**Material provided**.

──────

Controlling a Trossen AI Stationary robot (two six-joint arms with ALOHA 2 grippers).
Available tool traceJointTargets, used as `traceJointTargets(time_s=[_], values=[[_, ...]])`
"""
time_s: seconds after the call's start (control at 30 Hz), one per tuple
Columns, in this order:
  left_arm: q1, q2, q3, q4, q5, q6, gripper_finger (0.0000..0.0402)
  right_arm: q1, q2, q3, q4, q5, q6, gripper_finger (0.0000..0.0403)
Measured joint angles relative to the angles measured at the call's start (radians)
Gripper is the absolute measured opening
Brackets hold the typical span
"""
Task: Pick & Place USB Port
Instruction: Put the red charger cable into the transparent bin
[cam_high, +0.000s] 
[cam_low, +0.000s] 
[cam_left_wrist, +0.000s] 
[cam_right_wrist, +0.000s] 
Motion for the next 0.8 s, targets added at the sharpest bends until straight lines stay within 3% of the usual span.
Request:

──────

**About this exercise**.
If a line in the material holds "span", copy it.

**Response to this exercise**.
Brackets hold the typical span
Motion for the next 0.8 s, targets added at the sharpest bends until straight lines stay within 3% of the usual span.

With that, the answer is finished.